3-The Authoritarian & Patronising:
Who need to be in control and believe that no one else can do the job as well they can. They believe that others are inadequate and incompetent and need micromanaging and controlling.
Do you see aspects of yourself in any of those personality types? I recognise behaviours that I used to exhibit in the past that fit in with the first type, the dedicated & committed. I used to always put others’ needs above my own and certainly struggled to say no.
Dr Glouberman outlines also a typical burnout profile that shows some similarity to the above personality types. In her book she writes that those prone to burnout tend to be:
- Ambitious, high achievers with high energy
- Enthusiastic, work hard and do whatever is needed and at any cost
- Perceive themselves as holding together situations that they perceive would fall apart without them
- Think that they are unlimited in energy, superwomen or supermen
- Generally driven and have a high need to be needed or approved of
- Have a pattern of overdoing and over-giving without a regard for themselves
She says that all of these are patterns that may have begun way back in childhood when in our families we felt loved for what we achieved or gave, rather than for being who we are.
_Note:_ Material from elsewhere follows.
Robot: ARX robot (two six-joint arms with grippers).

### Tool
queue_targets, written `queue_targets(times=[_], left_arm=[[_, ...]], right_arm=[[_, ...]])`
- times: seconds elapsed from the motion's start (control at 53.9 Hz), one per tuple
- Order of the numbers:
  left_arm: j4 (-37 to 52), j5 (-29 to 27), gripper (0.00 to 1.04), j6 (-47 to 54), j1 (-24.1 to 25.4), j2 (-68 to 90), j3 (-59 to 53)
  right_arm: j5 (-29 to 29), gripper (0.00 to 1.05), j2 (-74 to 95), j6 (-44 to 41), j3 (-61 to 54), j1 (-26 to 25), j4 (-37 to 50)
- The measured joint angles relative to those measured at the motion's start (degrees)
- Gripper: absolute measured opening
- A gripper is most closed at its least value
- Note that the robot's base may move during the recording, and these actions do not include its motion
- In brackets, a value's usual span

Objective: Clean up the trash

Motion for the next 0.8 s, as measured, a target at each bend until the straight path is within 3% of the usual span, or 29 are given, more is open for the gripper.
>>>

If we read those above profiles and classifications, it is no surprise that when we give so much of ourselves, coupled with an environment that is not supportive, understanding or appreciative, we can sometimes burn out. My clients’ fears of re- experiencing burnout again is valid, because often it is not a one off event, and can recur again in different forms and different areas of our lives, including within intimate relationships, until we do the work necessary to address the underlying issues and process the messages that burnout is trying to convey to us. In this way burnout can lead to powerful transformations and challenge us to create a new way of life.
We tend to experience burnout in the areas that are close to our heart and soul and where we invest our creativity. They are also the very same areas from which we draw our sense of identity and belonging. When things are going well and our efforts are met with appreciation or reward, we feel energised and vibrant and life seems positive and successful. It is when something upsets this picture that we become candidates to burnout. That was exactly my personal experience almost a decade ago.
The general message of the book is that burnout, although a painful experience, can ultimately lead to positive results if we are open to its message of examining our personal and professional life and see if we are living the life we want and that our work reflects who we truly are.
Burnout is simply the body’s way to let us know that we have reached the end of a particular path, yet we are refusing to acknowledge this fact. By having burnout we are forced to slow down, sometimes, even stop for a while, reflect and re-assess. This can allow us to connect again to our true self and acknowledge that the way we have been leading our lives before is not working and we need to make a change going forward.
I am glad that I had courage to do the work necessary, with the support of a professional, to understand my patterns and my needs, to gain awareness of how my personal history impacted my beliefs and behaviours and to work on my fears and to re- connect with my true self. The awareness I gained coupled with my willingness to change and follow a new path meant that I was finally able to be who I want to be and do what I want to do.
I wish that too for all my clients and I will share what I know to support their growth.
This book, alongside working with a professional, can be helpful to those who have experienced burnout, those going through it right now and to those who would like to learn how to recognise the signs early in order to prevent burnout.